As the school year has started to gear up, he has been able to maintain his schedule of two four-hour shifts on Saturdays and Sundays. 

Morrow is hardly ever seen not wearing his Slim and Husky’s merchandise. 

Junior Ryan Paul used his summer to explore a possible career path by participating in a virtual unpaid internship with the U.S. Department of the Treasury.

Paul, who just started the Economics Club, applied for the internship when he was still living in Singapore. Paul has been fascinated with economics and plans to pursue finance in his professional life.

“I looked online for internships, and I came across the Federal Department of Treasury,” Paul said. “My parents didn’t know. I went through everything by myself, and when we got here right before school, I told them. They had no clue. Of course, when I got it I told them, and they were happy.”

Paul works about an hour each day after school and during his free periods and two hours on Saturdays and Sundays. 

Paul’s work right now involves an internal survey. He mainly interfaces with a representative from the Treasury to improve the working environments of Treasury employees. Paul is the youngest intern on staff in this nationwide program.

Also combining a summer job and a learning experience, junior Simone DeBerry got to explore her interest in teaching through her position as an educator and adviser for Breakthrough Sacramento.

DeBerry, the youngest educator on staff, applied for the salaried position at Breakthrough after volunteering for the majority of the 2020-21 school year as a teacher’s assistant for a Sacramento elementary school.

DeBerry worked in the science department and was responsible for curating and creating lesson plans as well as teaching.

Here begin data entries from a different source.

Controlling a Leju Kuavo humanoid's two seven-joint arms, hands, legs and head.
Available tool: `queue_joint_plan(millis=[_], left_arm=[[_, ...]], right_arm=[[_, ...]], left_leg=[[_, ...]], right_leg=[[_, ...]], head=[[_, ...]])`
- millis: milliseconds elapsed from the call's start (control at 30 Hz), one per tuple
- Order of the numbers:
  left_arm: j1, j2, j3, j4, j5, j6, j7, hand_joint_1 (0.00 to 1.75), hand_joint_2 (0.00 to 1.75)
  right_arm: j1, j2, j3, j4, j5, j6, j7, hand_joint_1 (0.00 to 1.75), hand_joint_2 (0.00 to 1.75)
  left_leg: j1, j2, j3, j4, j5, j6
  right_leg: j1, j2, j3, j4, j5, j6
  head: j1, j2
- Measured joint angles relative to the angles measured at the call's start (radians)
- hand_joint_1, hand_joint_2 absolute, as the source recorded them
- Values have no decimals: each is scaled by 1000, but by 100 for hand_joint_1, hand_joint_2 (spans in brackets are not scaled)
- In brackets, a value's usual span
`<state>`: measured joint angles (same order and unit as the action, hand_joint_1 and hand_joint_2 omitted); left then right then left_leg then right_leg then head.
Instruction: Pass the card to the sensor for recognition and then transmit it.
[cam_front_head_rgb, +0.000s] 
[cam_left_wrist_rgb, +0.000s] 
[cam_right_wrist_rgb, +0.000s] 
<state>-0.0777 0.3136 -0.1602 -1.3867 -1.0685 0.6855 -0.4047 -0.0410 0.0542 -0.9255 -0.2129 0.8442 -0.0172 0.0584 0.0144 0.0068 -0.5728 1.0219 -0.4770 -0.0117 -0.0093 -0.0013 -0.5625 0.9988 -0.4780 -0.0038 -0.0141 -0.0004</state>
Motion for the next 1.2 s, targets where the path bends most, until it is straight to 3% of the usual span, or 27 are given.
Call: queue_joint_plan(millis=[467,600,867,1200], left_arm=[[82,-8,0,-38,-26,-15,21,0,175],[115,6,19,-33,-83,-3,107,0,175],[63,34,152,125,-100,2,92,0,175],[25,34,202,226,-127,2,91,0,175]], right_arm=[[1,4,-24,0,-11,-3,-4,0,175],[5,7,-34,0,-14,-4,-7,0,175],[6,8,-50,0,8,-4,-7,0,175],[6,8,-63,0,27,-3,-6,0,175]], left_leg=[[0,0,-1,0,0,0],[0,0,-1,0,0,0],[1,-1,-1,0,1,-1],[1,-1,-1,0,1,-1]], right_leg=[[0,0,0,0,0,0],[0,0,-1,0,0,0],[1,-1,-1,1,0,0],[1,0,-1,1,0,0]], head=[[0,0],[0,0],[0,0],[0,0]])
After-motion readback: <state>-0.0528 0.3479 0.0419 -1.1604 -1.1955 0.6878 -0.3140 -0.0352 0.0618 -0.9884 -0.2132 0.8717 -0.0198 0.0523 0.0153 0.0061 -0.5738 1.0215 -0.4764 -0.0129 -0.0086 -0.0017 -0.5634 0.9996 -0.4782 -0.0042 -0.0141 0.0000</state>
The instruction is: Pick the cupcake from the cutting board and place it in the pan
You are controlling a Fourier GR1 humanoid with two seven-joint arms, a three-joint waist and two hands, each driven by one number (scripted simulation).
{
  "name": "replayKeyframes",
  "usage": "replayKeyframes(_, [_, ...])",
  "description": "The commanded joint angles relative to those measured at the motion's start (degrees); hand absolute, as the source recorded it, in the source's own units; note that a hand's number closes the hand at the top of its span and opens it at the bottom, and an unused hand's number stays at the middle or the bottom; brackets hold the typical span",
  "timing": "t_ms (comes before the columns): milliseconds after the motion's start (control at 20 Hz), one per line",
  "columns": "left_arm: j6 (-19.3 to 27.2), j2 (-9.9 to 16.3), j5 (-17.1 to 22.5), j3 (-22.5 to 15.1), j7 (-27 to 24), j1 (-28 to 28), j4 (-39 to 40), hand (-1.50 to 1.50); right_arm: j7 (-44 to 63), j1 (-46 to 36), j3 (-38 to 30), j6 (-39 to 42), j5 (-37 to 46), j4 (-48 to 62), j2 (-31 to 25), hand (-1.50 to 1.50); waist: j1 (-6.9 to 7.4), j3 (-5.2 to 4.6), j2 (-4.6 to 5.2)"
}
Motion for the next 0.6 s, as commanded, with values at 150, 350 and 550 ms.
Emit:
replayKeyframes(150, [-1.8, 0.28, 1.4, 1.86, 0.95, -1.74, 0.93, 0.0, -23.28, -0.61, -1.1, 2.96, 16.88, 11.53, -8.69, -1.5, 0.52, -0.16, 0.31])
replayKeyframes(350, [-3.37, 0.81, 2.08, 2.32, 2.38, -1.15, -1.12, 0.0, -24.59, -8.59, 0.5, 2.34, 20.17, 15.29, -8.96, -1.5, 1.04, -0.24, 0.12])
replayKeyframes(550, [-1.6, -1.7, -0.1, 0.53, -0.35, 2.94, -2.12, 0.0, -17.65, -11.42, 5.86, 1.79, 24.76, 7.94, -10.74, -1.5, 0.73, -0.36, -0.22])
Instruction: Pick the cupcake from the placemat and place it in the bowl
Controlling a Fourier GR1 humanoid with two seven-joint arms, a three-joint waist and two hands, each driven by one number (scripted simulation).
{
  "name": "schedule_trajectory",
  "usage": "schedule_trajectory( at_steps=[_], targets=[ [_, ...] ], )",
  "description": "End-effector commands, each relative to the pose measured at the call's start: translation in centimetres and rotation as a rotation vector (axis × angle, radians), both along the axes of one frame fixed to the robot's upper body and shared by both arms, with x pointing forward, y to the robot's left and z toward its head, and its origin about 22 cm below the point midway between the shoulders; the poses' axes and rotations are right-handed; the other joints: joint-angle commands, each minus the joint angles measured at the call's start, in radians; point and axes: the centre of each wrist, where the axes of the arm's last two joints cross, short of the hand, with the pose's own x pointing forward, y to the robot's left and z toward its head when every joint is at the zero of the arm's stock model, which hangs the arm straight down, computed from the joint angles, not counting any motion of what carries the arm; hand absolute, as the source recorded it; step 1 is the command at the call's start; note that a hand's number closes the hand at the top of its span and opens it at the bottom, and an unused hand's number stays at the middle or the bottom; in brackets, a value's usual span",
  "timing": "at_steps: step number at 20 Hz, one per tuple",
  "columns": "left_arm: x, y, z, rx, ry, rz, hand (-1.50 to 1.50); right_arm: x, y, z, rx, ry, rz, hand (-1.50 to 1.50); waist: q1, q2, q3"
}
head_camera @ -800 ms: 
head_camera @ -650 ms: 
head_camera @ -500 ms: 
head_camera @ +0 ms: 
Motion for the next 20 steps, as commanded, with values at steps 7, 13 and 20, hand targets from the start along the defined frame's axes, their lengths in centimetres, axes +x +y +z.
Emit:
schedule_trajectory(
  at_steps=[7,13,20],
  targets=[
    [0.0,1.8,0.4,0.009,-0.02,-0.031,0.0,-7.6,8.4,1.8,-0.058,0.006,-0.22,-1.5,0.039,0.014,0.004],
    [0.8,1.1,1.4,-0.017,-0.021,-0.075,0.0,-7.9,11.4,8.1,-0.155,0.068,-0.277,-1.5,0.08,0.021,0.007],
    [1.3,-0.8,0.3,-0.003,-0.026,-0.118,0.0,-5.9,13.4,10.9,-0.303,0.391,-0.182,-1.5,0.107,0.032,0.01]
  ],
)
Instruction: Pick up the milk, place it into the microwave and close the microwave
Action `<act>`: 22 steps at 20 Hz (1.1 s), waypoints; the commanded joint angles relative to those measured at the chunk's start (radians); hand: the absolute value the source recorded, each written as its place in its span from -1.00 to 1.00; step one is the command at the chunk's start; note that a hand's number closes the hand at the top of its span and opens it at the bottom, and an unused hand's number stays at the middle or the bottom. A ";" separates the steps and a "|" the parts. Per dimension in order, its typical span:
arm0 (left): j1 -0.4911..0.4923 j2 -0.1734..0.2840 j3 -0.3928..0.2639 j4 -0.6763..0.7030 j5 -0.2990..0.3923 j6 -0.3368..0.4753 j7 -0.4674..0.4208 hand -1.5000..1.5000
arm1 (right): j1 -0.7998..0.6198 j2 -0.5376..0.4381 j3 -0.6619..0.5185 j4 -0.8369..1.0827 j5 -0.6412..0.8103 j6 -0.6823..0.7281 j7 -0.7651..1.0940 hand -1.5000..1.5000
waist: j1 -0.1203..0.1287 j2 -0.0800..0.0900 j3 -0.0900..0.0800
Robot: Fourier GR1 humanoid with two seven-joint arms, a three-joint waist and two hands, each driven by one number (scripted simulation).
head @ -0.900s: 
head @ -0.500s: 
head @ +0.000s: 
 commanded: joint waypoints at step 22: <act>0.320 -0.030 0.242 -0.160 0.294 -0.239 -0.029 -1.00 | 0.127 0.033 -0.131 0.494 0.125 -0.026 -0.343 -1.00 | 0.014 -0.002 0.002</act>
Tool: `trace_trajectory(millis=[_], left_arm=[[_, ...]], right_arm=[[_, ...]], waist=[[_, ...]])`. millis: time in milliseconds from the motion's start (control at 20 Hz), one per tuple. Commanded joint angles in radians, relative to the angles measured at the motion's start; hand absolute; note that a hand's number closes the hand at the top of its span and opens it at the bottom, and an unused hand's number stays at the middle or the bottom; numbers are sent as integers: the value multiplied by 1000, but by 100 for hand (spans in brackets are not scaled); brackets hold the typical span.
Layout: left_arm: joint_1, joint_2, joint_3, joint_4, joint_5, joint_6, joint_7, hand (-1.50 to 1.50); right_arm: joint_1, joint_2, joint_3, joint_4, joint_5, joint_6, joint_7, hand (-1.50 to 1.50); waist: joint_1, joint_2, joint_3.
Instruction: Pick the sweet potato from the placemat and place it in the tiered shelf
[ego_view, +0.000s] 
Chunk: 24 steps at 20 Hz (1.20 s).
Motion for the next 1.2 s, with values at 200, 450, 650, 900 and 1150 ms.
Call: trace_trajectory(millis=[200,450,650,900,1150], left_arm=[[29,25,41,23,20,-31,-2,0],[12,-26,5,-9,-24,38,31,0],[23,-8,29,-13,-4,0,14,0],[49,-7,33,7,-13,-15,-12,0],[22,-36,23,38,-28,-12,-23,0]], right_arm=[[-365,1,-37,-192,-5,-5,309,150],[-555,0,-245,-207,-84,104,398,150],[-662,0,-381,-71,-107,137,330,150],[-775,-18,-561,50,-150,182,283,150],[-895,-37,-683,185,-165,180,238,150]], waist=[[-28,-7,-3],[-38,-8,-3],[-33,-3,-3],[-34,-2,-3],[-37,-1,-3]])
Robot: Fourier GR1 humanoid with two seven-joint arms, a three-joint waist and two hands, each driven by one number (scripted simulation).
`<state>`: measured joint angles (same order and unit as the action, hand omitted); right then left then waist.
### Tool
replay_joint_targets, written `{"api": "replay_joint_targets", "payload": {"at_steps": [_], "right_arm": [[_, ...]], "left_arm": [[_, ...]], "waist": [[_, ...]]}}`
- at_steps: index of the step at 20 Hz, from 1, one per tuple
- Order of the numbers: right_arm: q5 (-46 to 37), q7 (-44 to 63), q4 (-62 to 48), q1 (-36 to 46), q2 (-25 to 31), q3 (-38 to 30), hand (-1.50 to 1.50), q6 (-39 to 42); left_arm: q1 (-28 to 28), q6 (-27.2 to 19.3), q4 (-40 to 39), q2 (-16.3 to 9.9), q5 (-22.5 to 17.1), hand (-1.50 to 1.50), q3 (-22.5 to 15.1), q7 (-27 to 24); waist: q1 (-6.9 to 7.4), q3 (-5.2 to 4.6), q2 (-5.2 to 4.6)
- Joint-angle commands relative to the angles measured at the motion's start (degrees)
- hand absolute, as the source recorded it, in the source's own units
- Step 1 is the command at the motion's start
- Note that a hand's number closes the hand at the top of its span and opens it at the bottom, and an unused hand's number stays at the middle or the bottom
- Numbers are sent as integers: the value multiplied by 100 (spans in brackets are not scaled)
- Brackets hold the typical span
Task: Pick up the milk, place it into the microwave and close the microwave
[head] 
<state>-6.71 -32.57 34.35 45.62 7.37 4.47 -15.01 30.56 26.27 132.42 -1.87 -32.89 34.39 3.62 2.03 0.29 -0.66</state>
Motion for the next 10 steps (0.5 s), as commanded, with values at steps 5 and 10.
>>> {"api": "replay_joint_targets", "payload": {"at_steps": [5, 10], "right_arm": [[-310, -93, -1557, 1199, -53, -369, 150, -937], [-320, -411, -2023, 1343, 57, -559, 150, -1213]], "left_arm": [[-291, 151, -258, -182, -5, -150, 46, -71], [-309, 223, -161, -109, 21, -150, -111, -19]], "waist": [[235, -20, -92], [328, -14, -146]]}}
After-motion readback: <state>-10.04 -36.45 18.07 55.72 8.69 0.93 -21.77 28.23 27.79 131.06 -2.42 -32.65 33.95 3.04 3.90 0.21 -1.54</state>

“The directors provided us with a list of topics we needed to cover, but outside of that we created everything else from scratch.”

DeBerry appreciated getting a taste of teaching and liked the challenge of helping young learners overcome their issues in class and learning as a whole.

“I don’t think I’ll return to Breakthrough, but the opportunity let me explore academia and has supported my interest in high academia as a profession in my future,” DeBerry said.

DeBerry described the challenging experience of a first-time job and how she was able to find fulfillment in the work.

“I thoroughly enjoyed getting to work with students and getting to push myself to test my own capabilities in a setting where it wasn’t rigidly graded,” DeBerry said. “I was able to push myself just for the sake of bettering myself.”